# [Work item]
Where a line of the material includes the string "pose", copy that line.

# [Provided data]

*-*-*

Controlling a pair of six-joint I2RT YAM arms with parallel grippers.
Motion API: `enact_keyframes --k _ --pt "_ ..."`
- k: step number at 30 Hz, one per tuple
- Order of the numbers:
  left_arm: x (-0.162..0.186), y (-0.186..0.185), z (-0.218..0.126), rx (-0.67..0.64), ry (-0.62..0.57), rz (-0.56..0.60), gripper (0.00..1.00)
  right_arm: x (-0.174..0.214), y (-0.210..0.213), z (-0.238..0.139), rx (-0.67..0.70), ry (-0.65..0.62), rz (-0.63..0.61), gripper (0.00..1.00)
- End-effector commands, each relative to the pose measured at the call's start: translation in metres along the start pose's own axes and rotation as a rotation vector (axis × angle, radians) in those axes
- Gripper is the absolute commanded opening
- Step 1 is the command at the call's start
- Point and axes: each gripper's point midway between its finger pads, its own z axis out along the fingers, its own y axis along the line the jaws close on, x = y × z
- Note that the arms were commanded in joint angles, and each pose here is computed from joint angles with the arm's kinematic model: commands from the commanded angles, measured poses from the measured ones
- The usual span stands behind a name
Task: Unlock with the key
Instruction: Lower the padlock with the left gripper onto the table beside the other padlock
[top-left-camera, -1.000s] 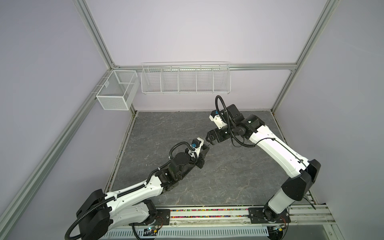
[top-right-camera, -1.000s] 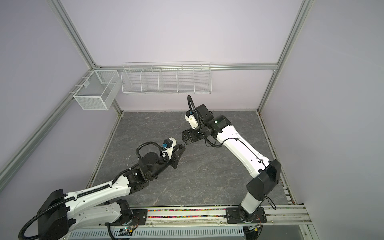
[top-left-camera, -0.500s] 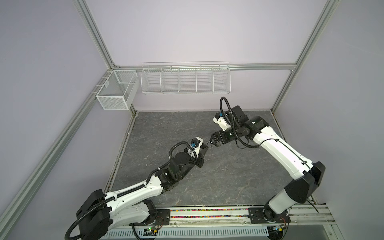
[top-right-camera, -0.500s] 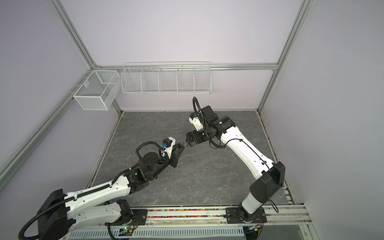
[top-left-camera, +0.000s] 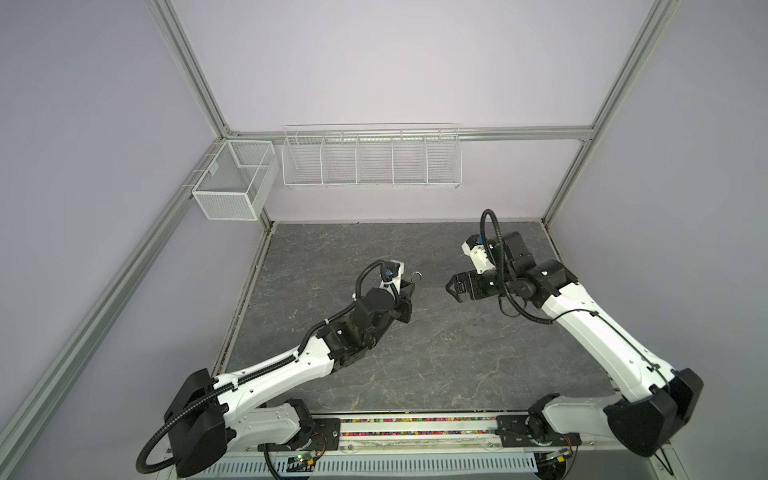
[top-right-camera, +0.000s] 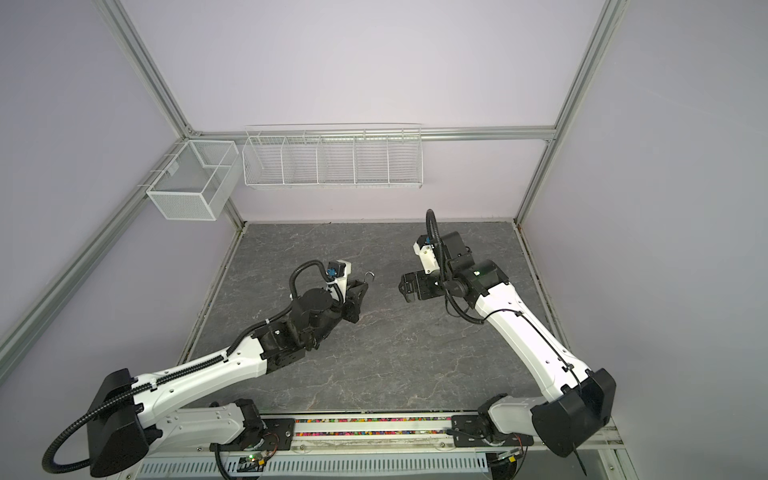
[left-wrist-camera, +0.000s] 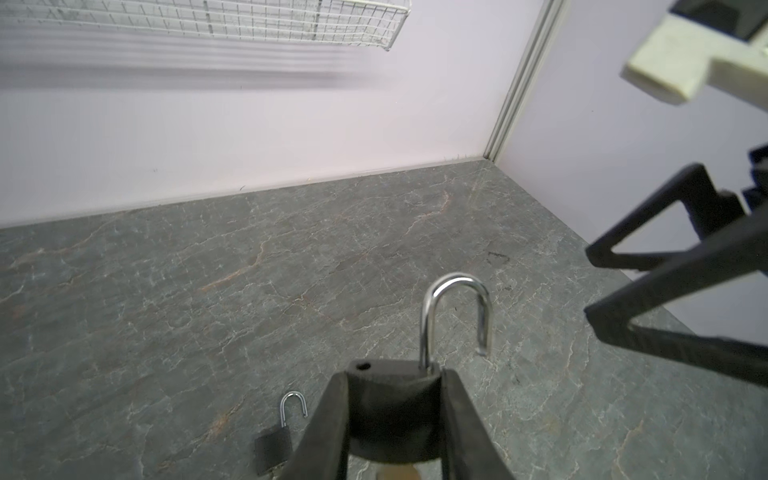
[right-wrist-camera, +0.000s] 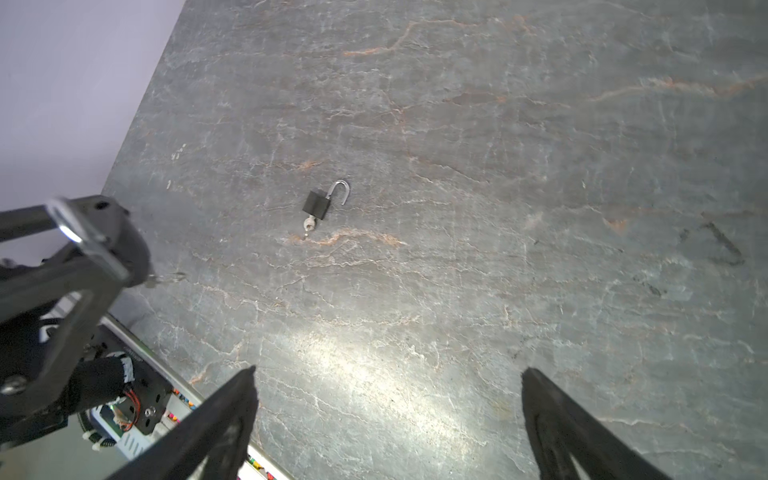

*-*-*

# [Answer]
- End-effector commands, each relative to the pose measured at the call's start: translation in metres along the start pose's own axes and rotation as a rotation vector (axis × angle, radians) in those axes
- Note that the arms were commanded in joint angles, and each pose here is computed from joint angles with the arm's kinematic model: commands from the commanded angles, measured poses from the measured ones

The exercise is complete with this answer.